TASK DETAILS: Copy out every line in the entries below that includes "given".

Source records:
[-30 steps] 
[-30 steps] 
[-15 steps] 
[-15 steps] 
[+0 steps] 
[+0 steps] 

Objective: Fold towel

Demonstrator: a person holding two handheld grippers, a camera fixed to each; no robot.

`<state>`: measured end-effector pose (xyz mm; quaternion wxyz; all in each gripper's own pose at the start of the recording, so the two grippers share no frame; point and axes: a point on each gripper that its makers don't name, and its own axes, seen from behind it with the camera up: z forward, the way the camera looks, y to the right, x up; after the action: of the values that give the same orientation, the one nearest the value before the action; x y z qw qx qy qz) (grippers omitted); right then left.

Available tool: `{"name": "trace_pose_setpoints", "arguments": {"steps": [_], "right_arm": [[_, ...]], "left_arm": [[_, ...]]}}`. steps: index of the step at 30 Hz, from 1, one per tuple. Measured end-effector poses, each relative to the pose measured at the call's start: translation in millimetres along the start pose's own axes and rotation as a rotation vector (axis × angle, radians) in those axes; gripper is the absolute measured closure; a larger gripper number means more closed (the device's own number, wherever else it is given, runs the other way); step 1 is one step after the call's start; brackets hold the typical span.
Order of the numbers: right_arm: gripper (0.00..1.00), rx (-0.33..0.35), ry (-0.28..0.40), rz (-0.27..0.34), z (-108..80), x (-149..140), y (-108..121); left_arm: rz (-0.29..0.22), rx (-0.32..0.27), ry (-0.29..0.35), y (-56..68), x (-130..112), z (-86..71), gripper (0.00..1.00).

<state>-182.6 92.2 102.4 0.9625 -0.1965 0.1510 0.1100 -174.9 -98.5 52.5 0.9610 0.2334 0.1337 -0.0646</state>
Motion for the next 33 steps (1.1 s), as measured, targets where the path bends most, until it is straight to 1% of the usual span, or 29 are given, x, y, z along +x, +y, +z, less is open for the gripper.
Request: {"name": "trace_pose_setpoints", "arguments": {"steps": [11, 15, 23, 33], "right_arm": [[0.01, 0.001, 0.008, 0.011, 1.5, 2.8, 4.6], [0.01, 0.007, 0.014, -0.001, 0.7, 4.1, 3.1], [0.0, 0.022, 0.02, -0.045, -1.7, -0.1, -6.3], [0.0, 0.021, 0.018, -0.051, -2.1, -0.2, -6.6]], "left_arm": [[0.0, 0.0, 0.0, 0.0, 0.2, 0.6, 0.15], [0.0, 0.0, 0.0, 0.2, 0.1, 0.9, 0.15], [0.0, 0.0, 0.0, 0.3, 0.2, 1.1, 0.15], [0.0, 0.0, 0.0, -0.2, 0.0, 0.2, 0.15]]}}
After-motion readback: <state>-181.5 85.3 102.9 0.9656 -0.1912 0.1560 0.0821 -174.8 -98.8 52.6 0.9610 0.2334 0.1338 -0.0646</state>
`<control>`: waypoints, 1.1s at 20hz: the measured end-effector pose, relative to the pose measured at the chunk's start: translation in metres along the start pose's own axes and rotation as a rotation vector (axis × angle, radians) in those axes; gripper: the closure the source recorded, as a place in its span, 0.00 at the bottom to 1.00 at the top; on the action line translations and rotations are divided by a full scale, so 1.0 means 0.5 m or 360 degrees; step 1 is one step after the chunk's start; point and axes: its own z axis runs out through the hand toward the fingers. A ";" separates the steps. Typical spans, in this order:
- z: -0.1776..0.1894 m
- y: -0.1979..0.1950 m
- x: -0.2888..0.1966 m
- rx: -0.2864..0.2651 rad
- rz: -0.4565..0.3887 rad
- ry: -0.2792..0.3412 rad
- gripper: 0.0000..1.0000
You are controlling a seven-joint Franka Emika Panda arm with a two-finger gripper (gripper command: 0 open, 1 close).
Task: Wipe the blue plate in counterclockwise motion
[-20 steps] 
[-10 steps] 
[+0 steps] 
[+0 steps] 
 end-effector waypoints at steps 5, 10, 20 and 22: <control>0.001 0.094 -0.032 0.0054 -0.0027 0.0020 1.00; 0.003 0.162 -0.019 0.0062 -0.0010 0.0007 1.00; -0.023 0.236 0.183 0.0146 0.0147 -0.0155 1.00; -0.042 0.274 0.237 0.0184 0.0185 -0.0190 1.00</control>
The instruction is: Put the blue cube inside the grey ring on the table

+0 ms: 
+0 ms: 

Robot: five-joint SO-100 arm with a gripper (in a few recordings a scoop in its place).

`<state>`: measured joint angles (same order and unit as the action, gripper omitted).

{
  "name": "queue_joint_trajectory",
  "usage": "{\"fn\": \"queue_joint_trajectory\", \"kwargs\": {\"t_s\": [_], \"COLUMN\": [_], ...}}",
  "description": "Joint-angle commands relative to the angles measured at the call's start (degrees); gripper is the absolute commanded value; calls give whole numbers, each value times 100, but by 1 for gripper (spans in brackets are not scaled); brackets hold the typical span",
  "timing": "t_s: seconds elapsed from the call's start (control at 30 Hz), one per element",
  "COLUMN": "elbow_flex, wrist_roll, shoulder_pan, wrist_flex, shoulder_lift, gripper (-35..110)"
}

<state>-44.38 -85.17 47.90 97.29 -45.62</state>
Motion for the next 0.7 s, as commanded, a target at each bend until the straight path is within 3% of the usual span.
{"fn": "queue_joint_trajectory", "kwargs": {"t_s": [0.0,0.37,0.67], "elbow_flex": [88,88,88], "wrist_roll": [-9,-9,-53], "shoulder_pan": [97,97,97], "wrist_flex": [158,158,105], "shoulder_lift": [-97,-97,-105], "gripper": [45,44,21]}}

EXERCISE ANSWER:
Available tool: `{"name": "trace_pose_setpoints", "arguments": {"steps": [_], "right_arm": [[_, ...]], "left_arm": [[_, ...]]}}`. steps: index of the step at 30 Hz, from 1, one per tuple. Measured end-effector poses, each relative to the pose measured at the call's start: translation in millimetres along the start pose's own axes and rotation as a rotation vector (axis × angle, radians) in those axes; gripper is the absolute measured closure; a larger gripper number means more closed (the device's own number, wherever else it is given, runs the other way); step 1 is one step after the call's start; brackets hold the typical span.
Motion for the next 33 steps (1.1 s), as measured, targets where the path bends most, until it is straight to 1% of the usual span, or 29 are given, x, y, z along +x, +y, +z, less is open for the gripper.

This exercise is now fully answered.